* Your assignment *
Below is a listing. Copy each line of it that holds the word "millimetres".
____________________
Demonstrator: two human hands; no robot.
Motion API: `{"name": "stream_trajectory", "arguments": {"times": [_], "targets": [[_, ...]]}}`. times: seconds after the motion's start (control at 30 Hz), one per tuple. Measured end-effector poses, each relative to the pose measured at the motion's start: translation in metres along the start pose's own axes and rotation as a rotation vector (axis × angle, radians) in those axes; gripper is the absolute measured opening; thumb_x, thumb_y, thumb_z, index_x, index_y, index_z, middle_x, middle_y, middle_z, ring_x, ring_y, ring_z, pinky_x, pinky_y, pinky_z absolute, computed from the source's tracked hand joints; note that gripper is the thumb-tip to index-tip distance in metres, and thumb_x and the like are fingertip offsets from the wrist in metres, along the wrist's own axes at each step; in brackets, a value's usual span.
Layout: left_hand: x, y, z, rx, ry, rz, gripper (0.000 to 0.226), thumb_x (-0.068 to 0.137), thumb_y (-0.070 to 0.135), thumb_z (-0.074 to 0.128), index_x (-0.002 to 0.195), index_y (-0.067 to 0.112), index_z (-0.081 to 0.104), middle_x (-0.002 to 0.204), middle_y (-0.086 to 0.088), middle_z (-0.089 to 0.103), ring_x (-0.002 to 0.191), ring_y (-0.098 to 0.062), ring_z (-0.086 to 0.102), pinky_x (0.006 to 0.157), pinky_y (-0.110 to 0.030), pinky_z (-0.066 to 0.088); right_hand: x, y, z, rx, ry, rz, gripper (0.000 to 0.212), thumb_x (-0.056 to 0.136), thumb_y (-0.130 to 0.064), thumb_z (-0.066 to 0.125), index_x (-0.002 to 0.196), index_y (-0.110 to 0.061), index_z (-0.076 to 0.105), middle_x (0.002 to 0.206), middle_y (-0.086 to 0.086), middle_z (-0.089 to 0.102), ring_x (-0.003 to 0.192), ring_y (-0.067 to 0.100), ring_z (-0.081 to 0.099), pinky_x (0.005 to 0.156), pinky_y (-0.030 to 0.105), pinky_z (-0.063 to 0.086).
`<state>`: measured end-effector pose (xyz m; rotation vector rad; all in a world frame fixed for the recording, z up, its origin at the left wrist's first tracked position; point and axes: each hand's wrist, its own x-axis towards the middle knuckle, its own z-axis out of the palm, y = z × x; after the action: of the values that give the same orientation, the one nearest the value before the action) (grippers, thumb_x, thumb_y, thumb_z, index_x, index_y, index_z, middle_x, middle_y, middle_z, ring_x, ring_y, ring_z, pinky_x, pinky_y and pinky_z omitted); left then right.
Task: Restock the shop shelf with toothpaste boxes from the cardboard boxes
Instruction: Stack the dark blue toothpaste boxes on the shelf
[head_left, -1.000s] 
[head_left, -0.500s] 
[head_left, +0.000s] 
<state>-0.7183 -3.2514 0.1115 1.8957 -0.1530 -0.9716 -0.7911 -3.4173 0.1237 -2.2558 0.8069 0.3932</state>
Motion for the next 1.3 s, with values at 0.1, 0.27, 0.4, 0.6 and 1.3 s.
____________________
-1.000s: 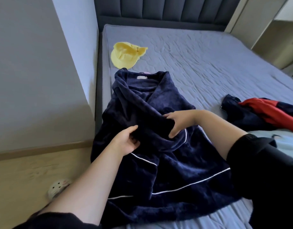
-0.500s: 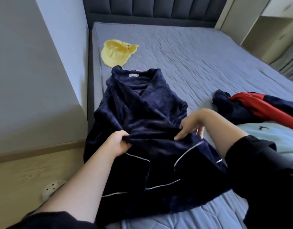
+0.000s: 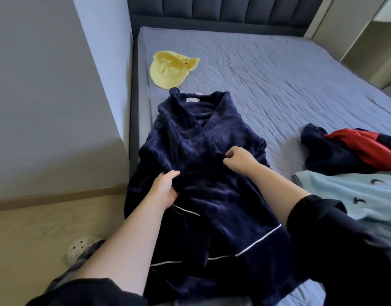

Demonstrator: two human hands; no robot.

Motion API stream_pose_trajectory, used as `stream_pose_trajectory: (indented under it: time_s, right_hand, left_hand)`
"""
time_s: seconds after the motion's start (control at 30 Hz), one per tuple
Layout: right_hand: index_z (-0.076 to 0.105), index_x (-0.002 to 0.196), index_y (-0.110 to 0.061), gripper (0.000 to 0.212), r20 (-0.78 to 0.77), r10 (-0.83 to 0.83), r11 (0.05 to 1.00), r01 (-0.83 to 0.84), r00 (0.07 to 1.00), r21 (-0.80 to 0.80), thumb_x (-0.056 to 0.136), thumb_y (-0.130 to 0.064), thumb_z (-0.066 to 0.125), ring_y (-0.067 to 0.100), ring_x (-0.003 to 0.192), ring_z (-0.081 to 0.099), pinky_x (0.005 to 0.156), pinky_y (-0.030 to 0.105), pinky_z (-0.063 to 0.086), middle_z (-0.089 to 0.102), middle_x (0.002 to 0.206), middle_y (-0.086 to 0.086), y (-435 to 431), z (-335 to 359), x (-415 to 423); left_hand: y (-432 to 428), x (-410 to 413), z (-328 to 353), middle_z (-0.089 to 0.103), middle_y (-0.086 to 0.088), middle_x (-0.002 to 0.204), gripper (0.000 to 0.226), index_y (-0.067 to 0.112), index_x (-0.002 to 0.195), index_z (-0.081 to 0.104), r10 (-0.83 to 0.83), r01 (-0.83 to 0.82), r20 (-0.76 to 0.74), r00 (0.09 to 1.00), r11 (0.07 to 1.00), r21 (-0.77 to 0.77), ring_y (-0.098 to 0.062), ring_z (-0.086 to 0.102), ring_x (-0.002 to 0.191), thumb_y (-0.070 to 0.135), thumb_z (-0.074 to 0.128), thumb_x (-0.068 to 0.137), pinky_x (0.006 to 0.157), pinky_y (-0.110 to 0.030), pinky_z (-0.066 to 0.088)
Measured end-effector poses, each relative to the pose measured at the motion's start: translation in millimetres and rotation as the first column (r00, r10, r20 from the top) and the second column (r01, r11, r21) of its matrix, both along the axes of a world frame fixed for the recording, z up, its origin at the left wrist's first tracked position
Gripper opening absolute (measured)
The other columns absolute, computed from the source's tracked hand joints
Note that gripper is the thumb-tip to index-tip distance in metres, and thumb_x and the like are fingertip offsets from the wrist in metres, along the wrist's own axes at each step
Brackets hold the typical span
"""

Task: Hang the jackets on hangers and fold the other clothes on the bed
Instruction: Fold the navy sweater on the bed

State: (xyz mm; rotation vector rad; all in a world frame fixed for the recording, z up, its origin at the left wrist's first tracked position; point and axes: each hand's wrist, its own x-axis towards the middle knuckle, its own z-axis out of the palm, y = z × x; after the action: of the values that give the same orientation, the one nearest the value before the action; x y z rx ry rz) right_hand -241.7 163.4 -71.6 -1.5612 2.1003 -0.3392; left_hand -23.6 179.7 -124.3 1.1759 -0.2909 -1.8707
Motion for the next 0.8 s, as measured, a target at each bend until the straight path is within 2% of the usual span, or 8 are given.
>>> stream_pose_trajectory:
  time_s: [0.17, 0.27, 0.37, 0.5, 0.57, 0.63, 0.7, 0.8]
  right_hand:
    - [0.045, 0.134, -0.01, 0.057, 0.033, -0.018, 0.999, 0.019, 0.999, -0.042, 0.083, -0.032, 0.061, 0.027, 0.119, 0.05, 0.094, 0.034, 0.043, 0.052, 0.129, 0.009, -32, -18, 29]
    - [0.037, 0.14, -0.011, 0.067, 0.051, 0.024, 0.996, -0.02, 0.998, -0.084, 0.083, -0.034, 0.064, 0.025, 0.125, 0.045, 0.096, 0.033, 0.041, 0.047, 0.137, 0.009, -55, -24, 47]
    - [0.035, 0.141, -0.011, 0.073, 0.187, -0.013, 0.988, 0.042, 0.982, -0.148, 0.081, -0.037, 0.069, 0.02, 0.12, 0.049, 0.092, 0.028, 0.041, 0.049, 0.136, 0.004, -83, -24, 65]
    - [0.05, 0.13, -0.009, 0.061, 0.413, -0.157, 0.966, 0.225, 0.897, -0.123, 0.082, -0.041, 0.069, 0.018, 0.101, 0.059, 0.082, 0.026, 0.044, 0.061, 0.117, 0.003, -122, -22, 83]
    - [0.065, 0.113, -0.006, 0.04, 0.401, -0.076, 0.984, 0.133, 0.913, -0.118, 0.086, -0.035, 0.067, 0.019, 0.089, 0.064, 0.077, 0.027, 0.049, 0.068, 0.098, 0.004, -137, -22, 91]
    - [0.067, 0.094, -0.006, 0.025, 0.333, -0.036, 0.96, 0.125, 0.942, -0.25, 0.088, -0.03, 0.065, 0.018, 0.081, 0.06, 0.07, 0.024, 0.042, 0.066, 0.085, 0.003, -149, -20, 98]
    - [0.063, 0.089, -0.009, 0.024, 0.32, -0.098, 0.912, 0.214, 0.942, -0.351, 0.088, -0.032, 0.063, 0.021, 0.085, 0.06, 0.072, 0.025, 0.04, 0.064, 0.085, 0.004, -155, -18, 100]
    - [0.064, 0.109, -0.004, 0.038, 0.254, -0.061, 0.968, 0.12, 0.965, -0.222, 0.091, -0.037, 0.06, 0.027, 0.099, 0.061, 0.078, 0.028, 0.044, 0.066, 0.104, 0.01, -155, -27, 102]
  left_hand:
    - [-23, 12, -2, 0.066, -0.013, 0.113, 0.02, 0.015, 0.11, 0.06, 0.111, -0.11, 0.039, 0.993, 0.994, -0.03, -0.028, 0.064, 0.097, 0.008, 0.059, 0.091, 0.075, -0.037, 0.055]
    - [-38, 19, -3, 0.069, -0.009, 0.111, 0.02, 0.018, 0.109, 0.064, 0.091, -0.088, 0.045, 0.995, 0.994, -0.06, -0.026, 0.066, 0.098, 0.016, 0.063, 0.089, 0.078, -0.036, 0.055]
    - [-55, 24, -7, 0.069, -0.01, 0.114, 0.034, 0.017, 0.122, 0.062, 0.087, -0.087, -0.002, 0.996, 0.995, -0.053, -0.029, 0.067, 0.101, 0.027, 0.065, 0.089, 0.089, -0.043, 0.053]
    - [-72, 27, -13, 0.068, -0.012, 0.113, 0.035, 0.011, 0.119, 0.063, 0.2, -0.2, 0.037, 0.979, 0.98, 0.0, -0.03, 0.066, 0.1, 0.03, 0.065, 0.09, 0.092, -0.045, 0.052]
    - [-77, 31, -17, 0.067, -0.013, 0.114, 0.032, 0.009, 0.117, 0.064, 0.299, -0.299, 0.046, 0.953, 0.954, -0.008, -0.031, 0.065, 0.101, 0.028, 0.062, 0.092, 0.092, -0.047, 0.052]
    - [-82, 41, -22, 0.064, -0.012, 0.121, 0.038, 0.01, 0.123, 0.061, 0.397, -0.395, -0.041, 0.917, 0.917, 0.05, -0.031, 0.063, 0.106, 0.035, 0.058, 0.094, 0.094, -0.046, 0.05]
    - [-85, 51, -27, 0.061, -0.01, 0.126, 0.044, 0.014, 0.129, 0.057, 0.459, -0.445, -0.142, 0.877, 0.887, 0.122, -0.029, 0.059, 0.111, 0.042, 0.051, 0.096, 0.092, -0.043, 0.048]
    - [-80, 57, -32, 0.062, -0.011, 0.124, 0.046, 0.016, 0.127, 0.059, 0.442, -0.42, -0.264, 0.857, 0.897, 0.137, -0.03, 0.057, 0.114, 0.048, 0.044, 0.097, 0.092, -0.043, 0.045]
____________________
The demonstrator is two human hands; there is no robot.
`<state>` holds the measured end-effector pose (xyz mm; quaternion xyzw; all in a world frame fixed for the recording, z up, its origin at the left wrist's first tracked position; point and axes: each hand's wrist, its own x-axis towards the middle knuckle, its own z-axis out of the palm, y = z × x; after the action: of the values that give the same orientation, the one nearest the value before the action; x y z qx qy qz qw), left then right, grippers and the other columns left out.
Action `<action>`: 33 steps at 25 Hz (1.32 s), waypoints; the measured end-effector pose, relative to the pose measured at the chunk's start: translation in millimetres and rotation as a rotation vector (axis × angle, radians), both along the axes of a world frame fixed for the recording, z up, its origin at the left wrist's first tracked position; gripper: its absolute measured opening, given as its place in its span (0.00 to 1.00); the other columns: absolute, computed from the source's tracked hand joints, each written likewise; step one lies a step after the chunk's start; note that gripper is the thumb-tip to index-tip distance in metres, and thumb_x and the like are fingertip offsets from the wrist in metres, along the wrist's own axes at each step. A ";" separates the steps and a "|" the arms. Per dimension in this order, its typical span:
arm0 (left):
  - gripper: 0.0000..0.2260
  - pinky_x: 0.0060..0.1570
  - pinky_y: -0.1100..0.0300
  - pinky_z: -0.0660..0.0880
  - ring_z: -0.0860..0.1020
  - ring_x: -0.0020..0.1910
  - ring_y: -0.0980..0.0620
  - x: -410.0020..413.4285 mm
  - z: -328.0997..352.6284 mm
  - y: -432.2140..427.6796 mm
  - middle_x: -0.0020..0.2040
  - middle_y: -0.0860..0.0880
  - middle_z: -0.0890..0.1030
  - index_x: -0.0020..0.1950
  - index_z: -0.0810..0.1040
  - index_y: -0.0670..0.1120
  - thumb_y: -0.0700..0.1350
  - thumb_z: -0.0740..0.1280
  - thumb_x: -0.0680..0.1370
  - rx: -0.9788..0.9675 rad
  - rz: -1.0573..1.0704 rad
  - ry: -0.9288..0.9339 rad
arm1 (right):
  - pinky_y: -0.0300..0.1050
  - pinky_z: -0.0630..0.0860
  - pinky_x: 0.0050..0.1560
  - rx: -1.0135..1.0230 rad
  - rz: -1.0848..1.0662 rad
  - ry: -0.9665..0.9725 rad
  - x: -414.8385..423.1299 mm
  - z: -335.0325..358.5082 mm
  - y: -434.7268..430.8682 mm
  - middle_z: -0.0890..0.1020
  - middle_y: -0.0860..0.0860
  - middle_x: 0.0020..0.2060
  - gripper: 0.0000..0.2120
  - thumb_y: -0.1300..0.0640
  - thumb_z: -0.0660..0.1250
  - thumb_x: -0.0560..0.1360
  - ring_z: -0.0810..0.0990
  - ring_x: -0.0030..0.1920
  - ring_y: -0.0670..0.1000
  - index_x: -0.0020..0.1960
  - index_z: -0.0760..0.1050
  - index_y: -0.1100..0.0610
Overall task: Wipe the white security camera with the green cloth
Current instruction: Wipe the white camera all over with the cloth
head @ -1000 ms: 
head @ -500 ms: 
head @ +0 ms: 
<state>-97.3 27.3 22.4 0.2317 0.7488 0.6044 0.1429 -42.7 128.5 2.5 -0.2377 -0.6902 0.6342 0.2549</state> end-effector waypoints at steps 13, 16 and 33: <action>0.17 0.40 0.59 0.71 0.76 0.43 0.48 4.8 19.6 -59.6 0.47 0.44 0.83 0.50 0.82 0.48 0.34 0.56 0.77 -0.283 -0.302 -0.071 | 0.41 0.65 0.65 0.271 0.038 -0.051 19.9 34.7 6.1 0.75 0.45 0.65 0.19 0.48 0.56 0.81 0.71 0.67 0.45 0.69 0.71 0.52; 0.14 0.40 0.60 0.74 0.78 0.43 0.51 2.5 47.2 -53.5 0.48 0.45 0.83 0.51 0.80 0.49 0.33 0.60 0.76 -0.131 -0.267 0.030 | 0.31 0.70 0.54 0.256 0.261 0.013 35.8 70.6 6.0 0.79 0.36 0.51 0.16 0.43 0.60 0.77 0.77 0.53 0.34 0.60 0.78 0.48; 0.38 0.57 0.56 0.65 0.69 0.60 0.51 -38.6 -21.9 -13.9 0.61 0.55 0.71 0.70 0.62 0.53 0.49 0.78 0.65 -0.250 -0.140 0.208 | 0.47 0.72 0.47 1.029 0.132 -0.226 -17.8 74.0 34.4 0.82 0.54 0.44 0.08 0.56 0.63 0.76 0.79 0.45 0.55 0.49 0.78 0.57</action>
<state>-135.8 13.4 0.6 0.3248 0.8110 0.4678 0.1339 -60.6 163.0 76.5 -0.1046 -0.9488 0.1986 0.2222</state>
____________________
* Output below *
Measured end-effector poses, each relative to the pose measured at the motion's start: translation in millimetres and rotation as the first column (r00, r10, r20 from the top) and the second column (r01, r11, r21) of its matrix, both along the axes of a world frame fixed for the recording, z up, its origin at the left wrist's first tracked position
Action `<action>`: 33 steps at 25 Hz (1.32 s), waypoints; the measured end-effector pose, relative to the pose measured at the chunk's start: translation in millimetres and rotation as a rotation vector (axis × angle, radians), both along the axes of a world frame fixed for the recording, z up, its origin at the left wrist's first tracked position; gripper: its absolute measured opening, given as its place in its span (0.00 to 1.00); the other columns: absolute, computed from the source's tracked hand joints, each written likewise; step one lies a step after the chunk's start; note that gripper is the thumb-tip to index-tip distance in metres, and thumb_x and the like are fingertip offsets from the wrist in metres, along the wrist's own axes at each step. A ";" separates the steps and a "|" the arms. Per dimension in this order, its typical span:

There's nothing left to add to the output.